George Kennan, intellectual father of the cold war and originator of America's 'USSR containment policies', famously said in the 1980s that if the Soviet Union were to vanish, the US military industrial complex would have to remain unchanged until a new adversary was found or created, since destabilizing it would result in a fatal blow to the US economy.

However, the American military industrial complex changed completely, reacting quickly, flexibly and effectively to reconfigure itself into survival mode, when faced with enormous budget cuts following big changes in the 1990s.

The ink had barely dried on Gorbachev's resignation as President of the Soviet Union when the Pentagon sprang into action. Anticipating drastic budget cuts after the fall of the USSR, the Pentagon actively guided and coaxed companies of the military industrial complex to merge, pool resources and position themselves to weather the coming budget storm.

During the now famous 'Last Supper' of 1993, Secretary of Defense Les Aspin, assisted by William Perry, who would succeed Aspin as SecDef in 1994, ordered CEOs of many of the U.S. aerospace defense contractors to merge themselves into three or four companies, to streamline processes and cut costs.

Major defense contractors such as Lockheed and Boeing went on a Pentagon approved shopping frenzy, acquiring many of the smaller defense contractors. In a few years, a defense aerospace industry that had previously had fifty-one principal companies was forced to consolidate into a mere five survivors – Lockheed-Martin, Boeing, Northrop Grumman, Raytheon and Litton.

Similar things happened in various other segments of defense procurement.

In forcing this re-alignment of the US military industrial complex, the Pentagon was taking several risks, since industry consolidation often results in monopolies, with serious adverse effects on innovation, cost-performance, quality and overall cost-effectiveness.

The Pentagon would also lose power in negotiating defense contracts, since there would be far fewer players and fewer sources available to the Pentagon for systems procurement.

But the budget cuts demanded drastic action and risk taking, as a matter of survival.

Besides, hi-tech warfare was changing dramatically. Especially with cyber- and info-wars, it would be more effective for the Pentagon to have its contractors buy and adapt innovations and technologies developed by America's civilian hi-tech world. This brought the US military industrial complex to the well-established and efficient American system of startups, venture funding, IPOs, mergers, acquisitions and high-growth models.

While large players of the old military industrial complex were still needed for expensive items such as warships, combat aircraft and so on, many new hi-tech approaches to war fighting could be developed by smaller companies, with the large companies doing program management and system integration.

This period of austerity, cost cutting and innovative military procurement models allowed the industry to survive, until the 9/11 attacks on the US led to boom years for the military industrial complex.

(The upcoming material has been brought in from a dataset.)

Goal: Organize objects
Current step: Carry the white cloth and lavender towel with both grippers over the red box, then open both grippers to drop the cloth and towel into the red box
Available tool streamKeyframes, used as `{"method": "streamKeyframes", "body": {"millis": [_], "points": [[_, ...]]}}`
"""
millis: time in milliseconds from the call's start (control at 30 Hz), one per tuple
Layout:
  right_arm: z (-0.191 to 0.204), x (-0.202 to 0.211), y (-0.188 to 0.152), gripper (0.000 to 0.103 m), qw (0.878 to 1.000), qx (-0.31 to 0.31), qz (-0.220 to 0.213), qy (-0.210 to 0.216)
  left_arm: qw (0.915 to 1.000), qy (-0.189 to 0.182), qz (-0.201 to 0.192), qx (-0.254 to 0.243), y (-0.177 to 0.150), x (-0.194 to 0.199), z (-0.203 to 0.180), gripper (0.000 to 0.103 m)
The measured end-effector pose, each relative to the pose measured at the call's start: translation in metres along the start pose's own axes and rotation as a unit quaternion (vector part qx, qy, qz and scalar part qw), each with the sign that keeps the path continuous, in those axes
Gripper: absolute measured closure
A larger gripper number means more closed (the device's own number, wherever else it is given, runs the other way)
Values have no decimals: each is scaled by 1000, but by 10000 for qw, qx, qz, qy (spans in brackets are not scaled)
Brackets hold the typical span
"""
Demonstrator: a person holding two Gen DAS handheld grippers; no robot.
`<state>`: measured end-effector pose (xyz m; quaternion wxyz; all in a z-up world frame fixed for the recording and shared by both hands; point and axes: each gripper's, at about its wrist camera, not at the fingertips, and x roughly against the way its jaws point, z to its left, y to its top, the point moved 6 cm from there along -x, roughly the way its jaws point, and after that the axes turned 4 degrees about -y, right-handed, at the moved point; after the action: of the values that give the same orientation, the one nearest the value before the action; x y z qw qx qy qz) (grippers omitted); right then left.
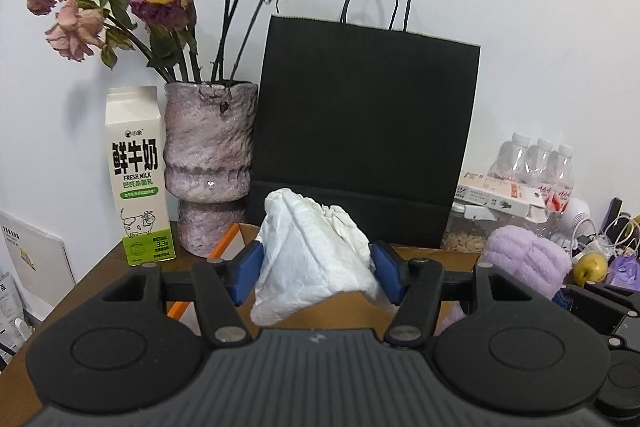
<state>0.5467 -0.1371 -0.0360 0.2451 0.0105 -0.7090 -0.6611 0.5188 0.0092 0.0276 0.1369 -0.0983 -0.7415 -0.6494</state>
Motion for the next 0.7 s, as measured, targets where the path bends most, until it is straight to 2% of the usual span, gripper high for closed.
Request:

The anticipation, forecasting and flexibility of this US system have to be studied and lessons incorporated in the structure of any Russian re-industrialization, while avoiding Japan's mistakes.

Above all, bureaucracy and rigidity cannot be allowed, or the process will be doomed to mediocrity and failure.

The best model to understand technology innovation, and how it can create new industries, is America’s Silicon Valley.

Of course, as Aleksandr Svechin said about military strategy – each war has its unique logic and should not be the application of a standardized template. Similarly, in the re-industrialization of Russia, Silicon Valley cannot be a universal template for a Russian system. However, it offers extremely valuable real-world knowledge, in spite of the differences between Russian and American ways.